* TASK INSTRUCTIONS
Find the line with "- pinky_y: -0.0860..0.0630" and the line with "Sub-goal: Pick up" in the entries below; output exactly those two lines, every line between them, and no others.

* DATA SECTION
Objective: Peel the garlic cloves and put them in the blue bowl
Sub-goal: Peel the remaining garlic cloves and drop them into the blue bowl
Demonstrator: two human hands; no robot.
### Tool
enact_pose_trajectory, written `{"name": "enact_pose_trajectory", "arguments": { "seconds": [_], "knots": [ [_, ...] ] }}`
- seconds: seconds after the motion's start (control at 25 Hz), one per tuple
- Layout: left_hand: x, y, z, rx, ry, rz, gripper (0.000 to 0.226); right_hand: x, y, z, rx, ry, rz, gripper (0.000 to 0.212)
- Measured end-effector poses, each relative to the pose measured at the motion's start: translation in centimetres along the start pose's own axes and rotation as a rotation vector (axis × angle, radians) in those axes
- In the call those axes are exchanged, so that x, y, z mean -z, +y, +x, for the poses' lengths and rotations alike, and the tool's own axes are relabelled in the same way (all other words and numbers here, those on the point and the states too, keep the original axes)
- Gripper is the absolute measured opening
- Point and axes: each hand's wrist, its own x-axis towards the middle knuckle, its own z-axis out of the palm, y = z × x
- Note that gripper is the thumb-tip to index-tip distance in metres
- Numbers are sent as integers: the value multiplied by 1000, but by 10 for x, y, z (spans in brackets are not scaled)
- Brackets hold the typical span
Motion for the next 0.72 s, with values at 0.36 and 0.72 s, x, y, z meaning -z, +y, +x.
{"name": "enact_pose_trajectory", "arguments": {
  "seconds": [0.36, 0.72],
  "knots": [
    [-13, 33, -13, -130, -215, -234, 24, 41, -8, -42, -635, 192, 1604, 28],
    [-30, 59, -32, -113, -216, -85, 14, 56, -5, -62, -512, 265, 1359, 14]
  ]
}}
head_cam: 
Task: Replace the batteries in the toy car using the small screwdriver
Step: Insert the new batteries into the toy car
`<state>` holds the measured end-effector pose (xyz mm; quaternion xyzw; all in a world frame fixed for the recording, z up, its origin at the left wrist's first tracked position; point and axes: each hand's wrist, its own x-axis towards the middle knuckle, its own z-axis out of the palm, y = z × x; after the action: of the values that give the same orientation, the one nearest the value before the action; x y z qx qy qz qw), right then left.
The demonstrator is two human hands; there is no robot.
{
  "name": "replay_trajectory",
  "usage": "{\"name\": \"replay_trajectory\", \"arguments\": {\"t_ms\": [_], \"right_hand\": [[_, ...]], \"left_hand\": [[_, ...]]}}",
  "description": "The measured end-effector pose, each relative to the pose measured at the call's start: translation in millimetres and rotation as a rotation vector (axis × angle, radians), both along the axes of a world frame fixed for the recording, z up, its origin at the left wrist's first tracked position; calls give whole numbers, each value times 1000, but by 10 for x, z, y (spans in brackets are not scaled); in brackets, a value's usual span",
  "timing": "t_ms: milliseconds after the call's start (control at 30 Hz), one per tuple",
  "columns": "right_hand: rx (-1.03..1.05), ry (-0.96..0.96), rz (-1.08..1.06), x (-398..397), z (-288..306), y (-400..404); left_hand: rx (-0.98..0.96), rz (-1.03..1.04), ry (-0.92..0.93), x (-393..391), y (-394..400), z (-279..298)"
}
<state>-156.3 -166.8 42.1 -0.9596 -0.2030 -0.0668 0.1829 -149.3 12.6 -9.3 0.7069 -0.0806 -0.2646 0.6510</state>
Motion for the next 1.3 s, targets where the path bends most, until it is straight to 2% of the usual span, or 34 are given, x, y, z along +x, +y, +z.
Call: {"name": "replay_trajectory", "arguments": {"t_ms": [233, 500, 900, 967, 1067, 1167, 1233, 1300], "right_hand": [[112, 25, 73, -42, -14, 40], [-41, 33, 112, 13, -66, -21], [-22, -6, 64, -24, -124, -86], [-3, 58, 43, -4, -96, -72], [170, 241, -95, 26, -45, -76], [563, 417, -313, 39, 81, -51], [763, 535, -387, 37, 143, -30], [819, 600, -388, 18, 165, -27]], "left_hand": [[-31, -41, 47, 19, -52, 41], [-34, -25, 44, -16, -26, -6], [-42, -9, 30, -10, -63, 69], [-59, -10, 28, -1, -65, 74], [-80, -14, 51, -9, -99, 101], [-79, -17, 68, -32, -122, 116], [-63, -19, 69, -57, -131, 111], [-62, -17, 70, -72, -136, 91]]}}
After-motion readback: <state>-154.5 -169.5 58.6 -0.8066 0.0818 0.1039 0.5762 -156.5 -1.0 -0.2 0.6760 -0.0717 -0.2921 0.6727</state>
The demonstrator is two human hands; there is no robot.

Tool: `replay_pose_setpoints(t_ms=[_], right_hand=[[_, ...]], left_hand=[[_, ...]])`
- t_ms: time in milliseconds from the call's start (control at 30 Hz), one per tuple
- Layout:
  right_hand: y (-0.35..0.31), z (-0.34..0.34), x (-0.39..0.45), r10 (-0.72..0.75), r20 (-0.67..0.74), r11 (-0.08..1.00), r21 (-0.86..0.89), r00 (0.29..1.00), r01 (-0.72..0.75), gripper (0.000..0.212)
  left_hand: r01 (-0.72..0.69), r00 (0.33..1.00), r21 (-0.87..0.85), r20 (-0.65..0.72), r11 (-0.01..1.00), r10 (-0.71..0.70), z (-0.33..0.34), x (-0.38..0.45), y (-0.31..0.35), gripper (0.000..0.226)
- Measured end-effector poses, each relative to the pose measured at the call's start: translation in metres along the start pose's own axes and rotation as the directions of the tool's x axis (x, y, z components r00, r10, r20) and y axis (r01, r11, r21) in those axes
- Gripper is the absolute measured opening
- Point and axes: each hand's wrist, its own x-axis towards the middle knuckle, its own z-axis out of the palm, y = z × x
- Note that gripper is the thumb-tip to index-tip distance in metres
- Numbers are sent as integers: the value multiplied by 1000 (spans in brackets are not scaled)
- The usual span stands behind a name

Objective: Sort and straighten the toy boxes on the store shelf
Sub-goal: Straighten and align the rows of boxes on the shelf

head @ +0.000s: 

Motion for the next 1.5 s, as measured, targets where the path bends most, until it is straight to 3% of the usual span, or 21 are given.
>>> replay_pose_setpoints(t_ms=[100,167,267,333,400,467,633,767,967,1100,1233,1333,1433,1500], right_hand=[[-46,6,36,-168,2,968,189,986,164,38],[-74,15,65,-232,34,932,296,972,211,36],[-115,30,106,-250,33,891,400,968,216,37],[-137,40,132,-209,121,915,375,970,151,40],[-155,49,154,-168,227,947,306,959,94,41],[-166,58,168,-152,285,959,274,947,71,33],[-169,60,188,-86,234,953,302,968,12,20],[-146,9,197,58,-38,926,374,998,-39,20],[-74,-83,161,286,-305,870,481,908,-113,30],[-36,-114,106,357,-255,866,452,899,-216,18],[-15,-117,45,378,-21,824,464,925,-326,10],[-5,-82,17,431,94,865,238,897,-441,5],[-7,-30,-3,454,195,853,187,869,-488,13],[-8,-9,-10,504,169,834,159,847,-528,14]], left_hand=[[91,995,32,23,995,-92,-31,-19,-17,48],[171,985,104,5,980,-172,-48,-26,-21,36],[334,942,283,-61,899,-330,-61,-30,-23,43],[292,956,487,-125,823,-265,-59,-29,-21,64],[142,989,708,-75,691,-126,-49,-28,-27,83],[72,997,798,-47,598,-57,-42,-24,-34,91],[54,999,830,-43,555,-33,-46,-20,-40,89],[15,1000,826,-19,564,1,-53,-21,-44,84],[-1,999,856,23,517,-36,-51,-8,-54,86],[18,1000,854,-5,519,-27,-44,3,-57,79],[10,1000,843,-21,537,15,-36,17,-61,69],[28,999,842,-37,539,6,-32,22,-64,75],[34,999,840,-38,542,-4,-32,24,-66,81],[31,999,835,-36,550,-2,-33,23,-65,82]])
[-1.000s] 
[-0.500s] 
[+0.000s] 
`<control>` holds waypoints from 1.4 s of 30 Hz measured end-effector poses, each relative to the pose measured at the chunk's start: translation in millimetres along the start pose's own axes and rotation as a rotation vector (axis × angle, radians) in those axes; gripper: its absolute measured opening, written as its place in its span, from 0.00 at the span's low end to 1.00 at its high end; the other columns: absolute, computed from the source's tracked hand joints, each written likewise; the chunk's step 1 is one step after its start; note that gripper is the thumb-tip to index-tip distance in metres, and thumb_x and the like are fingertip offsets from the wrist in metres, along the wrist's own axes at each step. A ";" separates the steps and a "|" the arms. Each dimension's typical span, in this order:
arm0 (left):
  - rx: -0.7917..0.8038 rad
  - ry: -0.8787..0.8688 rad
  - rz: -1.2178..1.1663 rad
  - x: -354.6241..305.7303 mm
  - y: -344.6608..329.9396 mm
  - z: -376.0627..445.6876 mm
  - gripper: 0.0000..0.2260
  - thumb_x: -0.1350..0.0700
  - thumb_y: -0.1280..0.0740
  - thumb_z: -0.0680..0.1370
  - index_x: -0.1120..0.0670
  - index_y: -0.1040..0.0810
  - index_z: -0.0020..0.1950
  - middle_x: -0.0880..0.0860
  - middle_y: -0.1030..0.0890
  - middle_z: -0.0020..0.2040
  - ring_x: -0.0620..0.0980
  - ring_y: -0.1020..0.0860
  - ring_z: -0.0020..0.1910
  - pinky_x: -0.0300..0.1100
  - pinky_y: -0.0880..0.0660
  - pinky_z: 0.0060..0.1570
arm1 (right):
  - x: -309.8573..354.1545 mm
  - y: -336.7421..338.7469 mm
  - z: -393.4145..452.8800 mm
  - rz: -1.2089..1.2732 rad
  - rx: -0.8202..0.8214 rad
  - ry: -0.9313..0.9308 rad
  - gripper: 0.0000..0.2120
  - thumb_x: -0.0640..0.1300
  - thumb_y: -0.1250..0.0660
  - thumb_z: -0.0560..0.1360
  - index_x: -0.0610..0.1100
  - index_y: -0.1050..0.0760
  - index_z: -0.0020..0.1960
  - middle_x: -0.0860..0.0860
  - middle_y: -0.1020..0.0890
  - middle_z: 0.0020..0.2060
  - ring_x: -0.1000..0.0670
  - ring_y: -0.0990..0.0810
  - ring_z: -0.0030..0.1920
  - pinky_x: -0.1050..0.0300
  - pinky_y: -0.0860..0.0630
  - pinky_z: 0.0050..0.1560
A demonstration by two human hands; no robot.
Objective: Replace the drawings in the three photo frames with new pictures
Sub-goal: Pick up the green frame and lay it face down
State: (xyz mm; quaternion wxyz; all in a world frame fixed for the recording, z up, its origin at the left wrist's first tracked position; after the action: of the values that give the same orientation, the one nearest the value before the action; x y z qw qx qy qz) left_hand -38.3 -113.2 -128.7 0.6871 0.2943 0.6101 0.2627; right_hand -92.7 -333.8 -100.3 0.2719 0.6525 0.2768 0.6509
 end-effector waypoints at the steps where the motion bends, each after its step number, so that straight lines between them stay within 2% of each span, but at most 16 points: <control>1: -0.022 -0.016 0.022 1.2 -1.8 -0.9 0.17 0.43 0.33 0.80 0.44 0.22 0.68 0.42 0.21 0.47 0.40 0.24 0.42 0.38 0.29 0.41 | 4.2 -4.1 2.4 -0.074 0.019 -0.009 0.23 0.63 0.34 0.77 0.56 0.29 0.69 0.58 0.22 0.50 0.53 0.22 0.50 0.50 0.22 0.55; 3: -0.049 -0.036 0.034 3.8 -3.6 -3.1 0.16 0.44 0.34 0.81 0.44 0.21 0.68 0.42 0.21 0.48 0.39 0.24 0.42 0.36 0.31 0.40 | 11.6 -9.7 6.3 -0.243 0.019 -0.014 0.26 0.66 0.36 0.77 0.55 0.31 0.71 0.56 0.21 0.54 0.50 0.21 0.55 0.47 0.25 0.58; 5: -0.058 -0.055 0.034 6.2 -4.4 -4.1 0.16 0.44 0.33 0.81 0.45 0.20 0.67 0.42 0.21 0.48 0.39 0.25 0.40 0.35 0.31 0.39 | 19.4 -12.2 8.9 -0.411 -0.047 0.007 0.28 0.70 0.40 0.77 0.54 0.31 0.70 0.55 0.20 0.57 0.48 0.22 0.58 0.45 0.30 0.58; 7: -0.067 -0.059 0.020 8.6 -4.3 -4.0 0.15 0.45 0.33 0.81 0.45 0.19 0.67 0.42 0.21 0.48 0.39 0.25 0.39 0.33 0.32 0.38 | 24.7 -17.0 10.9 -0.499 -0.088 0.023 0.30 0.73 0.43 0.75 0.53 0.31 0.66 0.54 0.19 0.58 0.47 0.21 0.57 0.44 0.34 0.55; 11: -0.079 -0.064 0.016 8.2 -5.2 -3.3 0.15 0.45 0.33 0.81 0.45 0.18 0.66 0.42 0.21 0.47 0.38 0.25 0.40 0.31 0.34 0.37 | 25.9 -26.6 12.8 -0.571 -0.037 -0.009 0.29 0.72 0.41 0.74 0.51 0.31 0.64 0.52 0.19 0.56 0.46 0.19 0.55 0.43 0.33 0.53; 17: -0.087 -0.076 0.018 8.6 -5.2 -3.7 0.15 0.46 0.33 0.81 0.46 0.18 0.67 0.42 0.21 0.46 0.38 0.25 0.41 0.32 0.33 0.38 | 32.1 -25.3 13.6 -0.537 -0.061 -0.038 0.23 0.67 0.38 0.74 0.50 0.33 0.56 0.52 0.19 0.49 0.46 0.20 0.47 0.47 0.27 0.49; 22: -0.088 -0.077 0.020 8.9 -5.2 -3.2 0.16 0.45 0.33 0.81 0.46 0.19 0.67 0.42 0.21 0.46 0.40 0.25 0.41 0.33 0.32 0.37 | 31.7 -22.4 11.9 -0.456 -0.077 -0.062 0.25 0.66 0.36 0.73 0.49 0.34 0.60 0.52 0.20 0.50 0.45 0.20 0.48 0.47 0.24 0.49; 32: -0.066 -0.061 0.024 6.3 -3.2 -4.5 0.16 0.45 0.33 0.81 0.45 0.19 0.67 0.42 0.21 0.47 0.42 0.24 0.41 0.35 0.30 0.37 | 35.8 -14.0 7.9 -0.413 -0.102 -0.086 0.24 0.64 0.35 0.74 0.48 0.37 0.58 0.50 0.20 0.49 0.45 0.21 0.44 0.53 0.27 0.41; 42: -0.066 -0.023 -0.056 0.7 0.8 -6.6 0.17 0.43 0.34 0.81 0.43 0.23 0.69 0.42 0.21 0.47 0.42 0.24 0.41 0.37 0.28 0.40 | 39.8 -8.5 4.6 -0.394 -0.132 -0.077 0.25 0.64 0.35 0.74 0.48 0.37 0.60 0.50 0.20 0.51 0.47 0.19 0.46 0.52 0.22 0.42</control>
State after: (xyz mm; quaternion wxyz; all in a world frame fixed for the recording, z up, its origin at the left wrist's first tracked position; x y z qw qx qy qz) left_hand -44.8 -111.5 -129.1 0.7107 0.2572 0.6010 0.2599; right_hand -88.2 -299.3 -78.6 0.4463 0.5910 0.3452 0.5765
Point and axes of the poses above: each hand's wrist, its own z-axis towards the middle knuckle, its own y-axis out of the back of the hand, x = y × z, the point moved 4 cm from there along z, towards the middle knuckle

* TASK SOLUTION
  - pinky_y: -0.0860..0.0630
  - pinky_z: 0.0050..0.1560
A demonstration by two human hands; no robot.
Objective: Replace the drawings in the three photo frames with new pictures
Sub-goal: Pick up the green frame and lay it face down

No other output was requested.